Last weekend I was fortunate enough to be in the UK when my two best friends Jo and Catherine (whose middle name is Joanne), and Jo’s boyfriend Joe (I kid you not) decided to have their birthdays. Usually, they time their annual exploits to coincide with me not being here.
The festivities also happened to coincide with the Hereford Beer and Cider Festival, held on the banks of the river Wye. Naturally we couldn’t afford to miss this opportunity to support local breweries, and so with a hop, skip and a jump headed on down to the marquee next to the rowing club. (Incidentally, that’s not the rowing club where, when I was 10 years old I took a canooing course, and was mistaken for a girl. Even after 6 weeks they still thought I was a girl and made me change with all the girls. I was too shy to say anything and so went to great lengths to hide my willy…)

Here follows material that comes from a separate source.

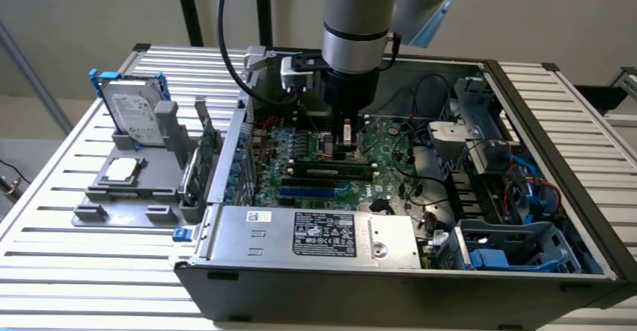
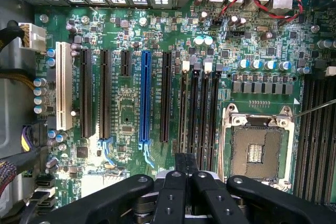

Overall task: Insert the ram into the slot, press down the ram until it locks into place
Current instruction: 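Press down the ram until it locks into place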

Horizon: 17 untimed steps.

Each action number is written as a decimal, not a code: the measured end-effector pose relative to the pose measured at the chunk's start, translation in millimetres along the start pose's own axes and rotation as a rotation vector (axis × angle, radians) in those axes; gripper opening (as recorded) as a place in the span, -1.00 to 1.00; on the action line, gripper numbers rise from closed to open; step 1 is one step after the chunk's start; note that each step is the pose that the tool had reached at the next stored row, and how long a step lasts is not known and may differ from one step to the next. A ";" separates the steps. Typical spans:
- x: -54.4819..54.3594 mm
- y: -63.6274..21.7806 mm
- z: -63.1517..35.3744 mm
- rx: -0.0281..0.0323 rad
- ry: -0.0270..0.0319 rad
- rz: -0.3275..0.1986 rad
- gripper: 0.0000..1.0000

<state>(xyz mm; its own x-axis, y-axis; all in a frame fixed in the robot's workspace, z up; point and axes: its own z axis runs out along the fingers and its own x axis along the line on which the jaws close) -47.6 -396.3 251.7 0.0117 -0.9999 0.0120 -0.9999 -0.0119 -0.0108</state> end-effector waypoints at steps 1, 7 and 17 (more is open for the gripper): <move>0.0 0.0 0.6 0.0001 -0.0001 0.000 -0.79; -0.8 0.1 9.6 -0.0012 -0.0001 0.000 -0.79; -3.9 0.2 24.1 -0.0083 0.0005 0.000 -0.79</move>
<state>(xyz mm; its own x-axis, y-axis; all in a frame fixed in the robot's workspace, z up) -47.5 -392.7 227.6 0.0120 -0.9998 0.0125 -0.9999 -0.0121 -0.0025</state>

I’m not terribly good at making decisions under pressure. Thus, I knew that when it came to be my turn to be served I had to be absolutely certain about what I wanted. I scanned the labels on the huge selection of barrels on the rack behind the temporary bar. Old Rosie. Westons Traditional Organic. Brewer’s Ace. Hecks Kingston Black. Ah, decisions decisions.
I finally made my mind up, going for Dening’s Medium. Now I just had to wait my turn.
Eventually, after an eternity spent watching an argument between the drunk bartender and a man with a belly the size of one of Saturn’s moons, (who DID say he wanted Perry not Cider), my time came. The bartender looked at me and grinned a toothy grin.
“Idiot”, he said.
That threw me. I’d been expecting him to ask me what I wanted.
“That man. Idiot” he said. “Now, what you havin’?”
It was no good. I was overcome by blind panic. How was I to deal with a direct question following an opening like that? All my careful forethought into which cider I’d have flew out the door of the marquee at the speed of a Golden Eagle that has just accidentally sat on a rocket-propelled firework on New Year’s Eve in central London, ignited by remote control on one of those barges in the middle of the Thames
My eyes whipped down the line of kegs, desperately seeking out the answer to his question, which now seemed like it had come straight out of a molecular science exam paper rather than the mouth of a drunken Herefordian farmer-cum-barman with all the intelligence of a pair of green welly boots.
I blurted out, the name being the only one of the many displayed strong enough to fight its way through the mask of terror in my head.
Toothy turned away, filled my glass, and took the pound coin that I had carefully sought out beforehand.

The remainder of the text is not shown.